Artificial Intelligence 16 min read

Master 20 Essential PyTorch Concepts: From Tensors to Model Deployment

This guide walks you through 20 fundamental PyTorch concepts—including tensor creation, operations, autograd, model building, data loading, GPU acceleration, and best‑practice tricks—providing clear code snippets and step‑by‑step explanations so you can quickly prototype, train, and deploy neural networks.

Data Party THU

Dec 20, 2025

Master 20 Essential PyTorch Concepts: From Tensors to Model Deployment

01 PyTorch Basics: Tensors

PyTorch's core data structure is the torch.Tensor, a GPU‑optimized analogue of a NumPy array. Tensors can be created from Python lists, with explicit shapes, or filled with zeros, ones, uniform random values, or values drawn from a standard normal distribution.

import torch
x = torch.tensor([1, 2, 3])
zeros_tensor = torch.zeros(3, 2)   # 3×2 zero tensor
ones_tensor = torch.ones(3, 2)    # 3×2 ones tensor
random_tensor = torch.rand(2, 2) # uniform random
normal_tensor = torch.randn(2, 2) # standard normal

Tensors interoperate seamlessly with NumPy arrays, enabling smooth integration with the broader scientific‑computing ecosystem.

import numpy as np
x_numpy = np.array([0.1, 0.2, 0.3])
x_torch = torch.from_numpy(x_numpy)

y_torch = torch.tensor([3, 4, 5.])
y_numpy = y_torch.numpy()

02 Tensor Operations

Key manipulation methods include view (requires contiguous memory), reshape (works regardless), unsqueeze, squeeze, transpose, and permute. Understanding contiguity prevents runtime errors when reshaping.

x = torch.randn(2, 3, 4)
print(x.is_contiguous())  # True
# view works on contiguous tensor
y = x.view(6, 4)
# after transpose the tensor becomes non‑contiguous
x_t = x.transpose(1, 2)
print(x_t.is_contiguous())  # False
# safe reshaping
y = x_t.reshape(6, 4)

# dimension tricks
x = torch.randn(3, 4)
x_unsq = x.unsqueeze(0)   # (1, 3, 4)
x_sq = x_unsq.squeeze(0)   # back to (3, 4)
y = x.transpose(0, 1)    # swap dim 0 and 1
z = x.permute(1, 0, 2)   # custom order

03 Automatic Differentiation (autograd)

Operations on tensors with requires_grad=True are recorded in a computation graph. Calling backward() computes gradients automatically.
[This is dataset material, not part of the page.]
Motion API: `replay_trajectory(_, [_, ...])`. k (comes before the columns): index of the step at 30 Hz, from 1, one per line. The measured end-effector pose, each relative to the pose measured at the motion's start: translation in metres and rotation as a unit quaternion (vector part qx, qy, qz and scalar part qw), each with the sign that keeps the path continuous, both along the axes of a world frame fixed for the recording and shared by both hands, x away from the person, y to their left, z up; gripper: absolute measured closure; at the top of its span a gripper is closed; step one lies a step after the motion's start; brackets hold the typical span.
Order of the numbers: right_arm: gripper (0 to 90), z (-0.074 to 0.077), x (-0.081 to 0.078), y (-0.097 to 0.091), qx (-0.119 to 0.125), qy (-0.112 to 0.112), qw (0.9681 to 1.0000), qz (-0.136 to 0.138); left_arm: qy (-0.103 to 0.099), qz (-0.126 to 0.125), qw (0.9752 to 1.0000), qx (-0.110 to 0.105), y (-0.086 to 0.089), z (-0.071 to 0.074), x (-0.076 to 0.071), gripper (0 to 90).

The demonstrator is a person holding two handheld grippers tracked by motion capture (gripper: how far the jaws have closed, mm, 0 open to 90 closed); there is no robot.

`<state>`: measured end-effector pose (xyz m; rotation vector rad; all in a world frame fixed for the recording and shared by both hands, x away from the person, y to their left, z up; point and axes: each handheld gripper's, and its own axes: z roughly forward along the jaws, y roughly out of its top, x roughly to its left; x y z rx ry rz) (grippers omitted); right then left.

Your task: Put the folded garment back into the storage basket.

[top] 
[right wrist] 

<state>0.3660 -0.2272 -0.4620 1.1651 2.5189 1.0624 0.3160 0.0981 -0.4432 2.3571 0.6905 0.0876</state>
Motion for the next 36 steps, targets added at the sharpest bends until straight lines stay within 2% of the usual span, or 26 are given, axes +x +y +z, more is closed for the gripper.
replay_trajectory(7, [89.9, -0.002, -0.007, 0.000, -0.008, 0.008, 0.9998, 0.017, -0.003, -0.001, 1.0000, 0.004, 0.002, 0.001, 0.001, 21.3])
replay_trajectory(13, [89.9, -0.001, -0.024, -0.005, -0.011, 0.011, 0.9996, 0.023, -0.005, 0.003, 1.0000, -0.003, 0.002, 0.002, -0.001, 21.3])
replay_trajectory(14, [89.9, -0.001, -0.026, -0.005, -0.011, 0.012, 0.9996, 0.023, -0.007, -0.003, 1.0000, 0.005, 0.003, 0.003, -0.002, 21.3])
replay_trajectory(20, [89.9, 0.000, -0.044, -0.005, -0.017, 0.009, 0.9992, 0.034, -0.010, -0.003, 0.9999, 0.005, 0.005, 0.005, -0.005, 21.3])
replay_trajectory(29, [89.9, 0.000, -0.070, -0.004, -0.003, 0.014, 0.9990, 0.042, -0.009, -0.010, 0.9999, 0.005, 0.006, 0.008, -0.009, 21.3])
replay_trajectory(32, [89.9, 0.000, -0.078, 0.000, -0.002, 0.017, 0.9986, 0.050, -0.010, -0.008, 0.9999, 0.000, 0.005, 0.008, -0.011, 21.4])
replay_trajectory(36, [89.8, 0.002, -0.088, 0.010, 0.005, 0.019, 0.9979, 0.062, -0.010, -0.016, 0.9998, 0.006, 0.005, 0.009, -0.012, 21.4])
x = torch.tensor(2.0, requires_grad=True)
y = x**2 + 2*x + 2
y.backward()
print(f"Derivative at x=2: {x.grad}")  # 6.0

For multivariate functions gradients accumulate by default; clear them each iteration with optimizer.zero_grad() (or tensor.grad.zero_()).

def g(w):
    return 2*w[0]*w[1] + w[1]*torch.cos(w[0])

w = torch.tensor([3.14, 1.0], requires_grad=True)
z = g(w)
z.backward()
print(f"Gradients: {w.grad}")  # approx [2.0, 6.28]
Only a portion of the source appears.